La Unión Europea avanza en la consolidación de un nuevo marco normativo estricto que obligará a las plataformas digitales a prohibir el acceso a menores de edad, buscando frenar los riesgos asociados con la adicción a las pantallas y salvaguardar su bienestar digital.
De acuerdo con los lineamientos del proyecto legislativo impulsado en el bloque comunitario, las empresas tecnológicas deberán implementar herramientas de verificación de identidad robustas para impedir la creación de perfiles a niños menores de edad, además de restringir las funciones interactivas para adolescentes sin la debida supervisión parental. La normativa responde a la creciente preocupación de expertos en salud mental, quienes han documentado el impacto negativo del uso prolongado de las redes sociales en el desarrollo cognitivo y emocional de las nuevas generaciones, exigiendo a los corporativos tecnológicos mayor responsabilidad en el diseño de sus algoritmos.
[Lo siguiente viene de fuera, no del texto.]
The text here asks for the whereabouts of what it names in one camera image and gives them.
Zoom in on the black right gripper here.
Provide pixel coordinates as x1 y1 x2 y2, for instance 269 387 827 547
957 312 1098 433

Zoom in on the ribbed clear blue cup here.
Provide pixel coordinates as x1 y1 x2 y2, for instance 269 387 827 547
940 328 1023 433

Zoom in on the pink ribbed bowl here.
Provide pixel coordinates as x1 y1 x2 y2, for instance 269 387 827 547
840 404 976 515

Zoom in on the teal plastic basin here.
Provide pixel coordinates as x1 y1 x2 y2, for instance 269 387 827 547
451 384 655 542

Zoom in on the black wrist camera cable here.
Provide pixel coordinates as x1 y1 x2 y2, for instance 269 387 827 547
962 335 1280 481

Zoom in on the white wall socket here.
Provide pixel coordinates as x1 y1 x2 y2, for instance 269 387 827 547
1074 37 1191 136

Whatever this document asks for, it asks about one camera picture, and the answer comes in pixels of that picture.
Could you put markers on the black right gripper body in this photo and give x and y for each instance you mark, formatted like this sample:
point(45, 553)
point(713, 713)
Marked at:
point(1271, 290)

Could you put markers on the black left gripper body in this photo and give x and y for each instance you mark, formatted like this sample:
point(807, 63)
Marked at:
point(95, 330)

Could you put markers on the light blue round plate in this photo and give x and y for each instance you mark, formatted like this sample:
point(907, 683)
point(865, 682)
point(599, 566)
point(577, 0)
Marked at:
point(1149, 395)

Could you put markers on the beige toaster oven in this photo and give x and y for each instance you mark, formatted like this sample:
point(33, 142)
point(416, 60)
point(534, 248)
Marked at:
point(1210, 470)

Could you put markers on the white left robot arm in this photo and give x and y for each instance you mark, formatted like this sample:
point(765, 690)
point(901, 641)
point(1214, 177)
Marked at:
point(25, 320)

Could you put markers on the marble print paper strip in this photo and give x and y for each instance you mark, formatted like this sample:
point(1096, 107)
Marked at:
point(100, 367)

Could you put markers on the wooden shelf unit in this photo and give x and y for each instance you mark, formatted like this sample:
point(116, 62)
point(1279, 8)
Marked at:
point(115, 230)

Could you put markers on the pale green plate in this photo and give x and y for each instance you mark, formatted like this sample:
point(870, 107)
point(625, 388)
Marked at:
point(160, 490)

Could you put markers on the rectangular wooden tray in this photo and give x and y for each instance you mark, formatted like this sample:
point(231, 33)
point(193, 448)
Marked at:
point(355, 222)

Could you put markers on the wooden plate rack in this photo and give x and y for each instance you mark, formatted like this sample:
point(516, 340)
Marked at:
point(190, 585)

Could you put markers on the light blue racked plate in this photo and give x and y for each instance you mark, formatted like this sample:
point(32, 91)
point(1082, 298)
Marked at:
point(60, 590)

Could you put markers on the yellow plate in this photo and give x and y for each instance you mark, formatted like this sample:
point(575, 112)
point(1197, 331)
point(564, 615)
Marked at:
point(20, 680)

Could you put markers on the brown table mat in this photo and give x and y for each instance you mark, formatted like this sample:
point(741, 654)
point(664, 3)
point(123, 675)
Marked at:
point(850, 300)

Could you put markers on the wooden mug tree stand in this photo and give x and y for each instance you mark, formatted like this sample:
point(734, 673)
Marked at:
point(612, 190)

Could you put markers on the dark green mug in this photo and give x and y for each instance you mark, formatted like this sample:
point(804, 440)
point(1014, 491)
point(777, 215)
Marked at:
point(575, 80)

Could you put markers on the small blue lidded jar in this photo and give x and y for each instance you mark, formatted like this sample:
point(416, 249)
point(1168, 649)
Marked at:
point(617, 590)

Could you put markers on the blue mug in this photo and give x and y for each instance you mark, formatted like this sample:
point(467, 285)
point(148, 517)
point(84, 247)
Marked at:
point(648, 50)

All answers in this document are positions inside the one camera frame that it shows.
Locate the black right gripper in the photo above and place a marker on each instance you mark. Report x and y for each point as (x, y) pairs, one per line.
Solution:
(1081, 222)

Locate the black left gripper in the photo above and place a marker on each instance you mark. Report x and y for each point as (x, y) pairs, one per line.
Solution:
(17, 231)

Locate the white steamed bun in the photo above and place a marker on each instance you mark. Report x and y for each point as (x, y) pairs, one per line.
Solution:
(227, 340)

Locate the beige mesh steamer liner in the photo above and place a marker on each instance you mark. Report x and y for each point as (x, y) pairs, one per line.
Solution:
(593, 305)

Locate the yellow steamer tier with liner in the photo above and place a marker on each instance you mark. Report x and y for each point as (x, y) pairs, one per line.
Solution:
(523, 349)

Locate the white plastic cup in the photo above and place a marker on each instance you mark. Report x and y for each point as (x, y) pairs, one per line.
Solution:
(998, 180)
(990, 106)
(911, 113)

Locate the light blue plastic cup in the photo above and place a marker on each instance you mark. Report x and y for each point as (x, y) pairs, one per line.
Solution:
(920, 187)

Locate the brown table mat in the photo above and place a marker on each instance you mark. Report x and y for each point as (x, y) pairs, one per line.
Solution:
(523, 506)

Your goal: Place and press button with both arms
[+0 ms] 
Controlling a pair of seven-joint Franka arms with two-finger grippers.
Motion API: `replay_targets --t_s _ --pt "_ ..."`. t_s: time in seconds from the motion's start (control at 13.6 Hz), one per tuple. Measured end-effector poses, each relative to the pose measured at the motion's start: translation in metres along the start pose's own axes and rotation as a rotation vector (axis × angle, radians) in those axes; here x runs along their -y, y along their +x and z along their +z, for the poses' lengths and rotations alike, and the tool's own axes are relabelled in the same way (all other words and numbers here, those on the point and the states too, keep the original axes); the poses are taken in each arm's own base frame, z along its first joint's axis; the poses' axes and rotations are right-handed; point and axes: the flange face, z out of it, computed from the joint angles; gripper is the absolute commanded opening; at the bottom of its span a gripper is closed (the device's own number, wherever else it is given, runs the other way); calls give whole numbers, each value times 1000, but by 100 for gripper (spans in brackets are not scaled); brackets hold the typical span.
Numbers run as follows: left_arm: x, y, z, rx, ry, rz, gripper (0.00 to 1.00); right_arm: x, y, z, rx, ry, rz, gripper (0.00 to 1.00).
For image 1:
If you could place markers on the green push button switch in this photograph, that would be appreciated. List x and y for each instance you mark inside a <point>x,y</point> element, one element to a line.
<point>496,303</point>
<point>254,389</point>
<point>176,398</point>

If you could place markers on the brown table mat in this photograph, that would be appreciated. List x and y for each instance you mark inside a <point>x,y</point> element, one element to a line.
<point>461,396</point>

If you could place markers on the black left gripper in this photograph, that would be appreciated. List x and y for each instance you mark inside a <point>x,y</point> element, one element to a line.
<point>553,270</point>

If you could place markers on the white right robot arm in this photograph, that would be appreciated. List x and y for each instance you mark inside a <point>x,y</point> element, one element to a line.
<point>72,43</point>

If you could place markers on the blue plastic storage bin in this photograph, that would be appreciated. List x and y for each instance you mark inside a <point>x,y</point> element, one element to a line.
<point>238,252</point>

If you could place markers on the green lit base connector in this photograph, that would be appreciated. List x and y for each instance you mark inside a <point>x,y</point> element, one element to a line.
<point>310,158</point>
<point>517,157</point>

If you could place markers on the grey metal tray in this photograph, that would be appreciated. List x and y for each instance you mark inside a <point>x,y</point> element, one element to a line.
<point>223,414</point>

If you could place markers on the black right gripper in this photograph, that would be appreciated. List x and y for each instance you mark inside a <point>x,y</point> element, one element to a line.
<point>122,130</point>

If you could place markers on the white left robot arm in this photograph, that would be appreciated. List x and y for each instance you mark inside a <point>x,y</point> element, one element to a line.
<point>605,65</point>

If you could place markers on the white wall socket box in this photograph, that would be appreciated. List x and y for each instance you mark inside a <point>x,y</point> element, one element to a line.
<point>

Organizaciones defensoras de los derechos de la infancia han aplaudido la iniciativa al considerarla un paso histórico para proteger a los usuarios más vulnerables frente a prácticas comerciales agresivas y contenidos nocivos. No obstante, representantes de la industria digital y especialistas en ciberseguridad han señalado los retos técnicos y de privacidad que implicará la validación masiva de edades, advirtiendo sobre el riesgo de requerir datos excesivos a los usuarios generales, por lo que el debate legislativo continúa abierto mientras se afinan los detalles para su votación definitiva en el parlamento europeo.